▶ **HOW TO COMPLETE THIS TASK**:
Copy each line of the material in which the word "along" appears.

▶ **SOURCE MATERIAL**:
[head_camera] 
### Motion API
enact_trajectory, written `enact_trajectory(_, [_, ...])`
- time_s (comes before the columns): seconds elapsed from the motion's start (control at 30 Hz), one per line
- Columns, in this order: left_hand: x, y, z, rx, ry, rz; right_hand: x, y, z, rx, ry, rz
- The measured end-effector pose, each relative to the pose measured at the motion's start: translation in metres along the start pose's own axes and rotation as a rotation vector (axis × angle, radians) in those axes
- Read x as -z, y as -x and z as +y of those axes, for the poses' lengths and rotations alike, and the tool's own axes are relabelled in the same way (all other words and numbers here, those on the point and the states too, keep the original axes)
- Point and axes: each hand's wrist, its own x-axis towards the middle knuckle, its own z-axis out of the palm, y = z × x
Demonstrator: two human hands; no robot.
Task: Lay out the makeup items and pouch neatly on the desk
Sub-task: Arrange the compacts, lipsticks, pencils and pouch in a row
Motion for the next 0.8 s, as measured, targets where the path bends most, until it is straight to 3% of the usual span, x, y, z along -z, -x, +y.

▶ **WRITTEN SOLUTION**:
- The measured end-effector pose, each relative to the pose measured at the motion's start: translation in metres along the start pose's own axes and rotation as a rotation vector (axis × angle, radians) in those axes
Motion for the next 0.8 s, as measured, targets where the path bends most, until it is straight to 3% of the usual span, x, y, z along -z, -x, +y.

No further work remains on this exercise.